Was that the guy with the blue amps? I think they were Mesas? Yeah, he was fantastic! There was a lot of talent out that afternoon.


----------



## davetcan (Feb 27, 2006)

4Aaron GE said:


> Was that the guy with the blue amps? I think they were Mesas? Yeah, he was fantastic! There was a lot of talent out that afternoon.


Yep. I had the Mesa's, Jaremi had a Traynor YCV50 and ext cab in blue.


----------



## speckledmind (Sep 6, 2008)

WoW 
That is an awesome looking Bass, the color and finish is amazing, I love it 

What I would to see, is the details of the build, hope you kept Pict for a play by play to Post ?

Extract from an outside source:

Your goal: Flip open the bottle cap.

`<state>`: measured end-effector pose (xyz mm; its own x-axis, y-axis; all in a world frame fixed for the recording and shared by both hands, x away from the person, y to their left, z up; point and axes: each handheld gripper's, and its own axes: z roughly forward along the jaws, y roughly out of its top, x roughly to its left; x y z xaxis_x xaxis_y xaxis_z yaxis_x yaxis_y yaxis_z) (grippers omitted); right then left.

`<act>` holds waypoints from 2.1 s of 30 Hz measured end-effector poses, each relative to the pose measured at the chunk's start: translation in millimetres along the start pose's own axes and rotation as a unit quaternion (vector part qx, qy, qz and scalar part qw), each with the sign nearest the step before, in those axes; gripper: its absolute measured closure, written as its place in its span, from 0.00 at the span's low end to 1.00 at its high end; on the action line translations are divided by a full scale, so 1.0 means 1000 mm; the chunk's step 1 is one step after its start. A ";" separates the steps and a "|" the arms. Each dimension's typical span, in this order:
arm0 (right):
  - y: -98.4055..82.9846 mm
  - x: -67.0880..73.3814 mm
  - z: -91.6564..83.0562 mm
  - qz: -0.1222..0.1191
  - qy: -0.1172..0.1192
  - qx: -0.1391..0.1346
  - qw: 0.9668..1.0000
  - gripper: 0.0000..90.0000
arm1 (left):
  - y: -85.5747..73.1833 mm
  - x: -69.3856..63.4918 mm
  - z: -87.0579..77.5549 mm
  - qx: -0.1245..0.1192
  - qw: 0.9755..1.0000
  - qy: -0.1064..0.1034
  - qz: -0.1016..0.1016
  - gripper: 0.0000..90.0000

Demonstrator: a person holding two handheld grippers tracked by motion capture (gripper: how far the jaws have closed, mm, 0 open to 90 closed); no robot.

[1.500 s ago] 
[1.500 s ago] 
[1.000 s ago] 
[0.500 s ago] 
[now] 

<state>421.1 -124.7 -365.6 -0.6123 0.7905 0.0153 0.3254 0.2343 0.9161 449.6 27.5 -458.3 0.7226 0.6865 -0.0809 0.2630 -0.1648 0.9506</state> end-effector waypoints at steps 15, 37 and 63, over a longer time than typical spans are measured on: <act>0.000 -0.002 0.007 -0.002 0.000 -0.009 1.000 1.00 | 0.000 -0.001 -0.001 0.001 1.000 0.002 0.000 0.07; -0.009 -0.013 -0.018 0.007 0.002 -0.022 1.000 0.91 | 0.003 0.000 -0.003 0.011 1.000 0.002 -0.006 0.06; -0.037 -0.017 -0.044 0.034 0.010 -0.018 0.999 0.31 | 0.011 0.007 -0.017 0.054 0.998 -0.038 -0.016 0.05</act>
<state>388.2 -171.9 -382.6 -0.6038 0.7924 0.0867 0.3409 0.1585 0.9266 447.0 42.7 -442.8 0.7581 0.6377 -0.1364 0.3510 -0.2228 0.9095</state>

PS : I have been itching at building myself a Bass, well actually, I would be assembling it from parts such as Warmoth, Northstrand, Goth etc... still, I know nothing and learn from what you guys Post, so all the help I can get would be well received.


----------



## Lowtones (Mar 21, 2006)

speckledmind said:


> WoW
> That is an awesome looking Bass, the color and finish is amazing, I love it
> 
> What I would to see, is the details of the build, hope you kept Pict for a play by play to Post ?
> ...


Sorry, ididn't take any pictures during the build. However, the specs are,

Body: 2 pc Mahogany & bookmatched Flamed Maple cap.
Neck : 1pc flamed maple, HotRod truss rod 
Fingerboard: Ebony 12" radius
Scale:34"
Bridge: Hipshot bass Bridge
Nut: made from Graphtech black tusq nut blank.
Tuners : Gotoh compact bass tuners
Pick Ups: EMG Select for jazz Bass
Control Set up: 2 volume, one tone.
Finish: Colored with waterbased analine dye and clear coated. Wet sanded with 2000 grit then buffed with fine and very fine buffing compounds.
And just because I'm such a nice guy I gave him a single MOP side dot at the fifth and double dots at the octive.
Actually a fretless bass is pretty easy because there are no frets or inlays to worry about. That saves a fair amount of time. That being said and as I found out it's a little more difficult to get rid of any neck buzz because you have to reshape the fingerboard instead of a fret. Accuracy is a must.

If you assemble a bass/ guitar from parts as you suggest, it will be a lot of fun. Your biggest obstacle will be deciding on a finish. Once the finish is on it's a pretty simple matter of a few screws to attach the neck and hardware. Also if you can solder the wiring is fairly straightforward and there are a lot of good wiring diagrams available. I strongly urge you to go ahead with such a project because you don't require much in the line of tools and it's a good way to put together your first guitar. So in the words of a Modern Day philosopher. Git Er Done.


----------



## james on bass (Feb 4, 2006)

Very nice bass - beautiful work indeed!! Makes me realize I haven't had a fretless bass in a couple years.


----------